In the spirit of full disclosure, I have to admit that from time to time I still have sex in the context of my ongoing relationship. It gives me a more informed  understanding of the expression, "get lucky. " I do not initiate, but I don't say no when asked. I like to be asked. What can I say? I'm a horn dog. If I was young and virile and sought after I would face a terrific challenge combating a naturally lustful tendency. It's tough out there, guys.

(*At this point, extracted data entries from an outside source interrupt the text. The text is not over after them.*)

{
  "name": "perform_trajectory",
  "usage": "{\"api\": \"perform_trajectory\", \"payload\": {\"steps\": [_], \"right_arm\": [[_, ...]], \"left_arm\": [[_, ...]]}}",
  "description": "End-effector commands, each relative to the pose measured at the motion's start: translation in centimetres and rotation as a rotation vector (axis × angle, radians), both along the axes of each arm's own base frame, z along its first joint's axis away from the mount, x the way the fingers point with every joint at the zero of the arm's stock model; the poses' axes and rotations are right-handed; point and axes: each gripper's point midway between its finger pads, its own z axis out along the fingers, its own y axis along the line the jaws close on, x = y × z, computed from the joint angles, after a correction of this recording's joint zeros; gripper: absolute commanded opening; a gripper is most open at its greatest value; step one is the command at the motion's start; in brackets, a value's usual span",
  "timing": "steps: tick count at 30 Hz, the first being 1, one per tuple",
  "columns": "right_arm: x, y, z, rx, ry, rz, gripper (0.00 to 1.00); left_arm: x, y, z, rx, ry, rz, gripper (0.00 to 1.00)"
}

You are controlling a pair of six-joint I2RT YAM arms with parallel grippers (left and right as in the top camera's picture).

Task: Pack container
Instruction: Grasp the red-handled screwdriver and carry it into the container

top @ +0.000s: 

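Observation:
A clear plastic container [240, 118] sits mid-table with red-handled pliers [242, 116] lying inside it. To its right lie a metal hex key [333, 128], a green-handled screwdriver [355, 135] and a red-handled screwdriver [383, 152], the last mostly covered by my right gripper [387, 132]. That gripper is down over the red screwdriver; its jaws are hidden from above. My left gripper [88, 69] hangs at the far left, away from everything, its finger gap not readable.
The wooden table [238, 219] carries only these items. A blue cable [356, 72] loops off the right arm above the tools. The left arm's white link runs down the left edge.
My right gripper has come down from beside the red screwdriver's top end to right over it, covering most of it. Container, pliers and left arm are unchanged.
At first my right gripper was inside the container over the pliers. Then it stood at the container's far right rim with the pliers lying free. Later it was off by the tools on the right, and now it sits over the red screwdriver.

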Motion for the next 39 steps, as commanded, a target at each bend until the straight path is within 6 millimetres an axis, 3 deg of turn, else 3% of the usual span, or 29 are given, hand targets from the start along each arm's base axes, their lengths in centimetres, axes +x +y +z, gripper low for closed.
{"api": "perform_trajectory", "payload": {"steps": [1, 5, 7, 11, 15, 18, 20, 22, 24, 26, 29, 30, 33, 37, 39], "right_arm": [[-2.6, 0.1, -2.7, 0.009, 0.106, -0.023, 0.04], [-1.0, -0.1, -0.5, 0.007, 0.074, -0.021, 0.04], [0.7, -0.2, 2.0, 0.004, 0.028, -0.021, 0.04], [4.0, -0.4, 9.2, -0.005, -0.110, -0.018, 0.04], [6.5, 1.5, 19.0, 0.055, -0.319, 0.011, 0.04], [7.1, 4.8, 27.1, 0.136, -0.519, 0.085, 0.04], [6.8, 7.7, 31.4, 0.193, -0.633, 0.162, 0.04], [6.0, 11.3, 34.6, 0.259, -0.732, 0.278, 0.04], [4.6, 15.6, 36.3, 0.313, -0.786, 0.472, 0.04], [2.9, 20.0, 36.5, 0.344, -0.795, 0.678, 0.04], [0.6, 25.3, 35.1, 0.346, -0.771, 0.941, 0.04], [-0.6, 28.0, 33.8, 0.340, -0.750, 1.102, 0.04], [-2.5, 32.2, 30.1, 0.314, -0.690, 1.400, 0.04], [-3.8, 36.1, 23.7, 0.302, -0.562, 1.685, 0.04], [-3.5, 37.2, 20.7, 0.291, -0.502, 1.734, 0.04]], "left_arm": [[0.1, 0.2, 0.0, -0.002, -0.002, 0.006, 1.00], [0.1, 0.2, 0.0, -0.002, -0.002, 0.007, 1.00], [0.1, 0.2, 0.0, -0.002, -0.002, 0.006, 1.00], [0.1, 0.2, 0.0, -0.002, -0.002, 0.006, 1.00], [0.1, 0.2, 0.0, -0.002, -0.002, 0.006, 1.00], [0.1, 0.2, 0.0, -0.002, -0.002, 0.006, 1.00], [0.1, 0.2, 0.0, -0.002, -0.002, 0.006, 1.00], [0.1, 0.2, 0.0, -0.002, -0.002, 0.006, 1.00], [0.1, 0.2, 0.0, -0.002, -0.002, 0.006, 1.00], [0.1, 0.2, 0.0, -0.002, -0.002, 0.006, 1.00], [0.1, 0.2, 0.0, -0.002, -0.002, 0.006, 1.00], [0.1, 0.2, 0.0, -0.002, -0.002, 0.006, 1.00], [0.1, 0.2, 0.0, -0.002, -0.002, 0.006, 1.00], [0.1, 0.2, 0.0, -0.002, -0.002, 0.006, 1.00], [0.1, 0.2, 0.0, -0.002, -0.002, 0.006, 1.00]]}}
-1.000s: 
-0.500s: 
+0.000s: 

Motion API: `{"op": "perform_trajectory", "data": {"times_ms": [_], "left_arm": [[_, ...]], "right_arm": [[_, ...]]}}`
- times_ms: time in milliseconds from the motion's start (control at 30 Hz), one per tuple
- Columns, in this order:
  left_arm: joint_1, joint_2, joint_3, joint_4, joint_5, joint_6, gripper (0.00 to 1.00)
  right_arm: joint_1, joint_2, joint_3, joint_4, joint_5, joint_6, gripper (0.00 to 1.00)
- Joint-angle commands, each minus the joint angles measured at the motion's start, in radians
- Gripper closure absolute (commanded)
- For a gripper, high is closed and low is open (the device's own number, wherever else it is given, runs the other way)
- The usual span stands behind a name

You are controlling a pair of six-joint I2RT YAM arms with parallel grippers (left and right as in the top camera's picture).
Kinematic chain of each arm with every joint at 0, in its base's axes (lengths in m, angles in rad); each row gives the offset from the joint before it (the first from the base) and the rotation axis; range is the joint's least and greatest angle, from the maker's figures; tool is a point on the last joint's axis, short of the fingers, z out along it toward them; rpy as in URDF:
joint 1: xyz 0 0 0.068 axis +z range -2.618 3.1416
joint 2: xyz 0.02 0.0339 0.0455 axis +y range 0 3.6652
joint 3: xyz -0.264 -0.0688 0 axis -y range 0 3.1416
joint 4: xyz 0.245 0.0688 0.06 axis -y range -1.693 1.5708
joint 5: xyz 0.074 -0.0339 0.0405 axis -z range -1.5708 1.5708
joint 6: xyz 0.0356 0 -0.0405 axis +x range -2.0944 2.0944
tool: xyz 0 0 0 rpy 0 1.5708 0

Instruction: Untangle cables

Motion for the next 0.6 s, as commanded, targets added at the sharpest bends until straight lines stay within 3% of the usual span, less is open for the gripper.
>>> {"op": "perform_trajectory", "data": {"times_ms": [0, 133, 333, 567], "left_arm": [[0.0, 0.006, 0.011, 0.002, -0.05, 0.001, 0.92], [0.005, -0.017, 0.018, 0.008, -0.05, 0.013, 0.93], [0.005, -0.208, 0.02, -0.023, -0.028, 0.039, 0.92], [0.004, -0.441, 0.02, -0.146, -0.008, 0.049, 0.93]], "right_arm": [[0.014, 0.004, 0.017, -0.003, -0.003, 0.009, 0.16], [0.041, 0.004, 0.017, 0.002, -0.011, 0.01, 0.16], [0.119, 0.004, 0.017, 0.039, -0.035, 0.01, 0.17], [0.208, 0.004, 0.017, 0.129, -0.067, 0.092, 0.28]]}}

Yes Means Yes reminds us all that nearly any sex can be considered a violation. Who with a scrap of decency wants to be a violator? I stand on the sidelines because I'm out of the game I was never very good at anyway, but I can still connect the dots. I can observe and point out what I see from up in the bleachers that may not be obvious in the confusion on the field. The ramifications of contact don't end when the impacting bodies separate. In some ways they last as long as either player is alive. I'm not talking about unintentional pregnancy or the transmission of disease. I'm talking about how an experience changes as the echoes Doppler down the tunnel of time and the light hits the image differently as long as the memory lasts. What seems okay at the time, and even shortly afterwards, may turn into a regret at some point. So what is the statute of limitation on perceived sexual violation? If a violation took place, its heinousness never diminishes. Look at how we continue to hunt down World War II concentration camp guards in their 90s. If the standard of violation is revocable consent "at any time" that means any sexual contact remains an open case forever. This was always true in a way. Yes Means Yes merely codifies it officially.

Don't be a filthy brute. Just walk away. It's the next stage in evolution.